### [EXERCISE DESCRIPTION]
Could you set down exactly the lines in the records below between the line holding "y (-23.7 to" and the line holding "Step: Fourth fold", inclusive?

START RECORDS

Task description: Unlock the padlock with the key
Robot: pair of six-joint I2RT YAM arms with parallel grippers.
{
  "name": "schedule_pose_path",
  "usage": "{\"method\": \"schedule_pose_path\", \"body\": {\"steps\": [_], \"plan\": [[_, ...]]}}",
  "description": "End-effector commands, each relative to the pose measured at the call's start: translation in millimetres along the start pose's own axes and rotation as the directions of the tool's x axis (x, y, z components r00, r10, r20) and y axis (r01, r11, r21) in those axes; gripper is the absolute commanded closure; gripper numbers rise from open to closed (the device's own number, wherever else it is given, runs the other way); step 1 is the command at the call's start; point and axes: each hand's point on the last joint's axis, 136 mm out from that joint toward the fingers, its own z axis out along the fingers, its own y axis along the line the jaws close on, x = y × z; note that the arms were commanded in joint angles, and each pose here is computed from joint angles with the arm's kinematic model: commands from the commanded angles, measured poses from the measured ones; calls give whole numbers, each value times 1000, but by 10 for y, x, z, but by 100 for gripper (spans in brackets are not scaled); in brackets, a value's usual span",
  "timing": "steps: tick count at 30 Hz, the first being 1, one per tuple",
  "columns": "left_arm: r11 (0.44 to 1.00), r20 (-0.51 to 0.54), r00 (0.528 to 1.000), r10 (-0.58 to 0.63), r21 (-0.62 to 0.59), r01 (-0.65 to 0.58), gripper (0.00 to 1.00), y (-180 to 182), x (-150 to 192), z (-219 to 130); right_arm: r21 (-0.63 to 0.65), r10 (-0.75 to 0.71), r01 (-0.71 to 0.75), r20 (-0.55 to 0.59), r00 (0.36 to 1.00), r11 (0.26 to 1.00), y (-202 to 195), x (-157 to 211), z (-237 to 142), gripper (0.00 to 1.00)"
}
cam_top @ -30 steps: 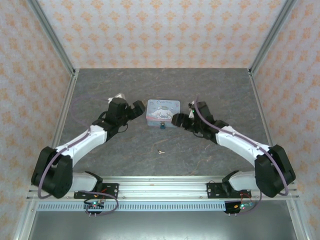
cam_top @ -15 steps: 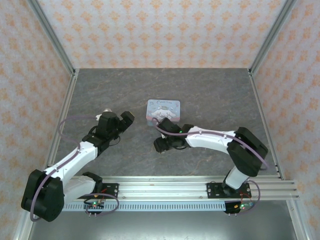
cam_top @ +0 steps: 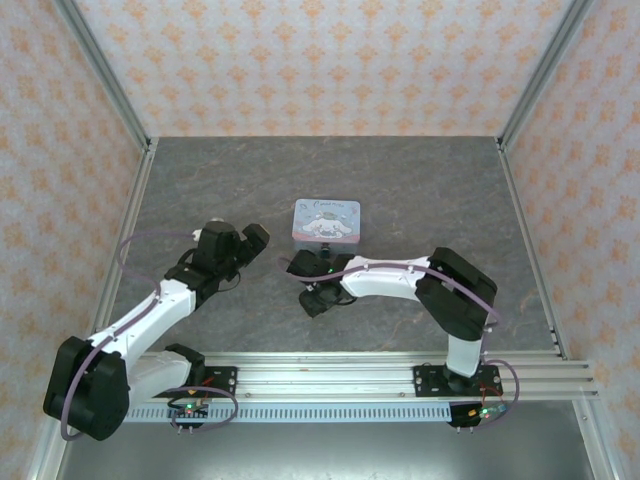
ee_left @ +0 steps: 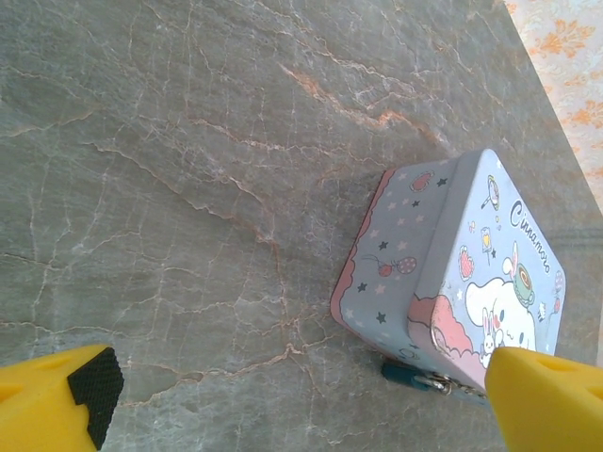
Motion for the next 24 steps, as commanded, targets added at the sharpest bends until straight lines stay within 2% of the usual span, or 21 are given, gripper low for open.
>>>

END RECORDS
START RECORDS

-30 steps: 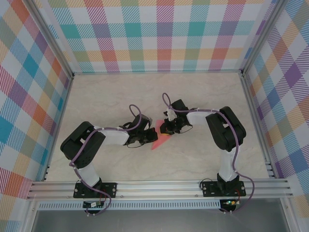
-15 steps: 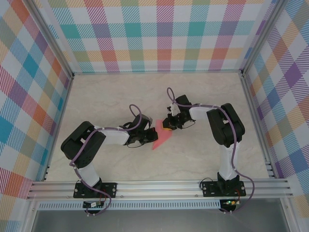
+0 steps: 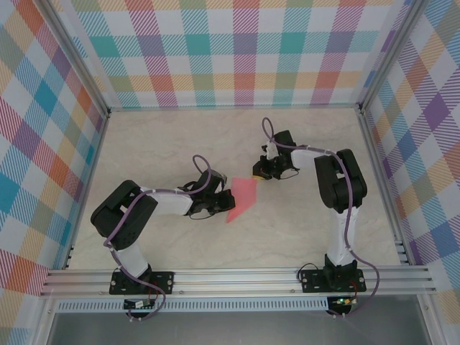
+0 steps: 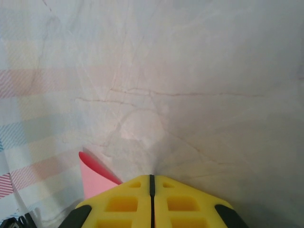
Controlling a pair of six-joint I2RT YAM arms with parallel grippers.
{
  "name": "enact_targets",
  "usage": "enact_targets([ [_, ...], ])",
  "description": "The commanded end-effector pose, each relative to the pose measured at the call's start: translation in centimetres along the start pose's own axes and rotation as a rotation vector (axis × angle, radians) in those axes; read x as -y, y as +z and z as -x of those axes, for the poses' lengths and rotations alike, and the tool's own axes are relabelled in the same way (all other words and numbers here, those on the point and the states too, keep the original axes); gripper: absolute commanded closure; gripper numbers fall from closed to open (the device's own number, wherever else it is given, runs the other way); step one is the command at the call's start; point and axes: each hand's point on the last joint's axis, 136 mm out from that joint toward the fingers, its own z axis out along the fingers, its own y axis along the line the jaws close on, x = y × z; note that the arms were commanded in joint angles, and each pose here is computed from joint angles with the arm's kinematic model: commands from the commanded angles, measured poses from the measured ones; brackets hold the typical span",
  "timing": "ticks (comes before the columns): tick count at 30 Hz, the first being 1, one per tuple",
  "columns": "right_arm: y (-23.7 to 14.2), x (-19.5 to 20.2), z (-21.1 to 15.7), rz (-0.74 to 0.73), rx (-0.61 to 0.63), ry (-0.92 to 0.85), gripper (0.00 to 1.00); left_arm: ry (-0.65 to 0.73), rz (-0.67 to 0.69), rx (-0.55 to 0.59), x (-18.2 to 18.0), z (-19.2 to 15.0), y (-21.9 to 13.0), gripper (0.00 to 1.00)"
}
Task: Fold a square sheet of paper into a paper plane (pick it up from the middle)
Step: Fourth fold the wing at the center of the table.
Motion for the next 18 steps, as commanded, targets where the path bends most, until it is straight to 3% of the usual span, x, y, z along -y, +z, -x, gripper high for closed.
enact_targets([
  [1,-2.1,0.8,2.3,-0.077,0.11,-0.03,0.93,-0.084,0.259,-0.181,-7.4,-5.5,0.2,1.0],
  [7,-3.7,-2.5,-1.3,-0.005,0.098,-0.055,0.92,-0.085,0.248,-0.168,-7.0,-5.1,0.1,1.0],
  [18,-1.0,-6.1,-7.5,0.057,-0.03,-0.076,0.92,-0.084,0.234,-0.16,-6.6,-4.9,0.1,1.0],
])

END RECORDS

### [FINAL ANSWER]
  "columns": "right_arm: y (-23.7 to 14.2), x (-19.5 to 20.2), z (-21.1 to 15.7), rz (-0.74 to 0.73), rx (-0.61 to 0.63), ry (-0.92 to 0.85), gripper (0.00 to 1.00); left_arm: ry (-0.65 to 0.73), rz (-0.67 to 0.69), rx (-0.55 to 0.59), x (-18.2 to 18.0), z (-19.2 to 15.0), y (-21.9 to 13.0), gripper (0.00 to 1.00)"
}
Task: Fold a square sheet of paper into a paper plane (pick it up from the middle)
Step: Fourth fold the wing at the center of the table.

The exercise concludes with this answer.